Capítulo 3 Sob o véu da névoa

O cheiro de fumaça ainda impregnava o ar quando Ella e Adrian deixaram as ruínas da mansão. A névoa da madrugada envolvia a cidade, criando uma barreira quase etérea entre o que tinham deixado para trás e o que os aguardava adiante.

Cada passo era uma ruptura silenciosa com o passado. Ella sentia o peso das cinzas sob o calçado, como se os ecos das almas presas naquela casa ainda sussurrassem. Ao seu lado, Adrian caminhava em silêncio, o rosto parcialmente escondido pela sombra do capuz.

Para onde vamos agora? - a voz de Ella era rouca, tanto pela fumaça quanto pelas palavras que pareciam cortá-la por dentro.

Adrian não respondeu de imediato. Seus olhos, de um azul tão escuro que quase beirava o negro, estavam fixos na estrada de pedras irregulares.

Conheço um lugar - disse ele, por fim. - Longe daqui. Longe de tudo.

Os dias seguintes foram uma sucessão de paisagens desbotadas. Aldeias esquecidas, florestas envoltas em brumas e rios que serpenteavam como fitas prateadas sob o céu nublado.

Adrian parecia conhecer cada atalho, cada caminho oculto. Para Ella, no entanto, cada novo cenário era uma oportunidade de resgatar pedaços de si mesma. Ela se pegava sorrindo para pequenas coisas-o canto de um pássaro, o calor do sol atravessando as árvores e aquilo a assustava. Afinal, a felicidade era uma promessa tão frágil quanto uma teia de aranha.

Quando finalmente chegaram ao destino, Ella precisou de alguns segundos para acreditar no que via.

Diante deles, uma cabana de madeira erguia-se à beira de um lago cristalino. As águas refletiam o céu pálido, e o som suave das ondas acariciava a margem com a mesma delicadeza de um sussurro.

Este lugar... - Ella começou, mas as palavras morreram em seus lábios.

Era da minha mãe - Adrian explicou, a voz carregando uma nostalgia que o deixava vulnerável. - Ela costumava me trazer aqui quando eu era criança. Quando o mundo lá fora ficava... pesado demais.

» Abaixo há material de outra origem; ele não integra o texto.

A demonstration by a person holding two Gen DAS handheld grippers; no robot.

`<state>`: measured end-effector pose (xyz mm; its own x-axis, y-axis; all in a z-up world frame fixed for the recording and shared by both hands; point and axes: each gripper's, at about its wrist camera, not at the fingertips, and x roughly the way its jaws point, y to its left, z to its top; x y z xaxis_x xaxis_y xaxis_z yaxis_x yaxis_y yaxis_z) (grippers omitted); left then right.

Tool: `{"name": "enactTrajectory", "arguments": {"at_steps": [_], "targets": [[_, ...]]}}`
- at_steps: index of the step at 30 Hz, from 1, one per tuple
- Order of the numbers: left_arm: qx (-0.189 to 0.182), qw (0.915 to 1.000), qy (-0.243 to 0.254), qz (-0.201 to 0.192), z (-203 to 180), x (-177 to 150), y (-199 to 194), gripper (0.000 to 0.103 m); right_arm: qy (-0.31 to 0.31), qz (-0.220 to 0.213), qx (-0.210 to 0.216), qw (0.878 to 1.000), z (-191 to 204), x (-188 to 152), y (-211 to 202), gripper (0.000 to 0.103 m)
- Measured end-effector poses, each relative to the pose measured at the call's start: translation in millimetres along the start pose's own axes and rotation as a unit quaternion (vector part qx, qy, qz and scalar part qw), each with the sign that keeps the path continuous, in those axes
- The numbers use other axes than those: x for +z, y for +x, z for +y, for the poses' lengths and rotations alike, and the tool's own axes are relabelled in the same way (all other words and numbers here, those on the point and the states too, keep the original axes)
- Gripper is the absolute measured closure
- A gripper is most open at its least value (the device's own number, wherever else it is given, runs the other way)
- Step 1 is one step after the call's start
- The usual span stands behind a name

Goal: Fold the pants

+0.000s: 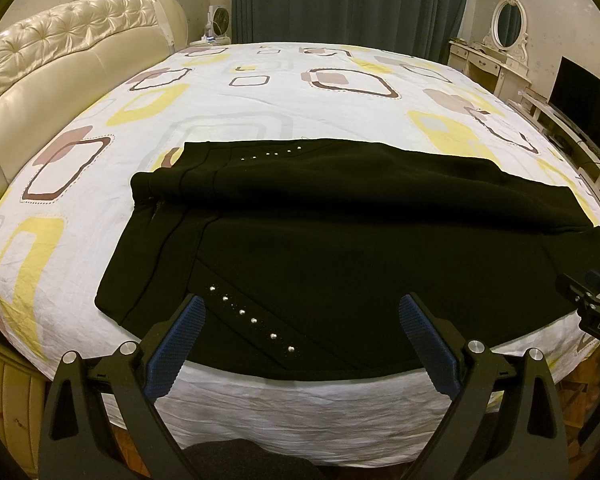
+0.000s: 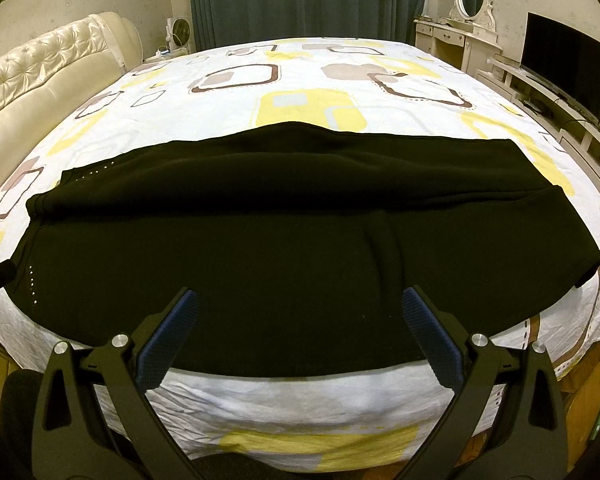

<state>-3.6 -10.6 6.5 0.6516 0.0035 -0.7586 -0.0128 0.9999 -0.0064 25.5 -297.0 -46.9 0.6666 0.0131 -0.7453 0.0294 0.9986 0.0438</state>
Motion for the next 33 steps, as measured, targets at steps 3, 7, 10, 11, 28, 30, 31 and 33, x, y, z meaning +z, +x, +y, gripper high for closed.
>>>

Ella olhou para ele, vendo pela primeira vez o garoto por trás do príncipe sombrio. Era como se as sombras que sempre o envolviam tivessem se dissipado um pouco, permitindo que uma luz suave tocasse seu rosto.

Os dias na cabana trouxeram uma rotina quase mundana, mas, para Ella, aquilo era um luxo. Cozinhar juntos, pescar à beira do lago, dividir livros antigos encontrados em baús esquecidos.

Ainda assim, as sombras nunca estavam totalmente ausentes. Às vezes, no silêncio da noite, Ella ouvia Adrian murmurando em sonhos. Palavras entrecortadas, pedidos de perdão. E em outras noites, era ela quem se perdia nos próprios pesadelos, revivendo o fogo, as paredes da mansão se fechando ao seu redor.

Mas, todas as manhãs, eles acordavam juntos. E cada amanhecer era uma escolha: continuar lutando, continuar vivendo.

Certa vez, enquanto observavam o pôr do sol refletido no lago, Adrian quebrou o silêncio:

Você acredita que a redenção é possível?

Ella demorou a responder.

Não sei. Mas acredito que, se continuarmos tentando, talvez não importe se vamos alcançá-la. O que importa é o caminho.

E ali, sob o céu pintado de laranja e púrpura, duas almas quebradas encontraram um vislumbre de paz.